YOUR OBJECTIVE: Give back only the line containing "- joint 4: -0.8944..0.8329" and every line after it through the end of the data below, transcribed exactly.

#### DATA EXTRACT ####

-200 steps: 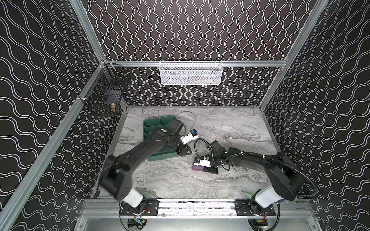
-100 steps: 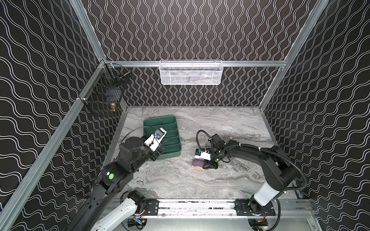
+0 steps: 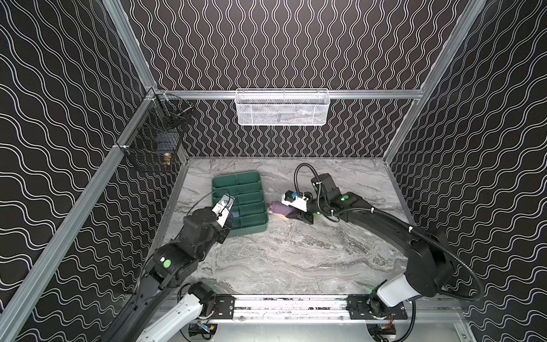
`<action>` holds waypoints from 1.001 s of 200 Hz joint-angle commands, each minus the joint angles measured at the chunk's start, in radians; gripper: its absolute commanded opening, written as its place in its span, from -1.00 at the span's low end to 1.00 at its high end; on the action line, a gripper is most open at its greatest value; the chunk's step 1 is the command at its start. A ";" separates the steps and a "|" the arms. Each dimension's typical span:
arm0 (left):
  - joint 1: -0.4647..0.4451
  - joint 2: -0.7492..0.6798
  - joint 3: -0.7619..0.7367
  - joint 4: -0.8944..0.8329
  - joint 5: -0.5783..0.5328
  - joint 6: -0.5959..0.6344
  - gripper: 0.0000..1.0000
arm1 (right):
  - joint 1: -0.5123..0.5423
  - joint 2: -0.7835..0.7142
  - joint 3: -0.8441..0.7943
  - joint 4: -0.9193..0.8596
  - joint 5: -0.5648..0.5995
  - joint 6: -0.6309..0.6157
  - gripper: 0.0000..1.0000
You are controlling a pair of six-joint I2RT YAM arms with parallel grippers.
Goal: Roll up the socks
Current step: 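Carry the purple roll with the right gripper over the green tray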
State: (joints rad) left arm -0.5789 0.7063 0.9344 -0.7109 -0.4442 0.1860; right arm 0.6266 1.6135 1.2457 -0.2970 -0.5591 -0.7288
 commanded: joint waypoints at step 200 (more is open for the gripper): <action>0.002 0.119 -0.032 0.121 -0.100 0.102 0.11 | 0.130 0.568 0.429 -0.271 0.352 -0.387 -1.00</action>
State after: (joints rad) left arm -0.5789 0.8177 0.8936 -0.5991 -0.5705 0.2687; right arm 0.7601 2.1998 1.7084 -0.3084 -0.3073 -1.0447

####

RESULT OF THE TASK:
  - joint 4: -0.8944..0.8329
  - joint 5: -0.5783..0.5328
  - joint 6: -0.5959..0.6344
  - gripper: 0.0000..1.0000
arm1 (right):
  - joint 1: -0.5123..0.5423
  - joint 2: -0.7835..0.7142
  - joint 3: -0.8441..0.7943
  - joint 4: -0.9193..0.8596
  - joint 5: -0.5648..0.5995
  - joint 6: -0.6309..0.6157
  - gripper: 0.0000..1.0000
You are controlling a pair of six-joint I2RT YAM arms with parallel grippers.
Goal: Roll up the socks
Current step: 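Carry the purple roll with the right gripper over the green tray
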State: (joints rad) left arm -0.5789 0.7063 0.9344 -0.7109 -0.4442 0.1860; right arm 0.6266 1.6135 1.2457 -0.2970 -0.5591 -0.7288
 commanded: joint waypoints at step 200 (more is open for the gripper): <action>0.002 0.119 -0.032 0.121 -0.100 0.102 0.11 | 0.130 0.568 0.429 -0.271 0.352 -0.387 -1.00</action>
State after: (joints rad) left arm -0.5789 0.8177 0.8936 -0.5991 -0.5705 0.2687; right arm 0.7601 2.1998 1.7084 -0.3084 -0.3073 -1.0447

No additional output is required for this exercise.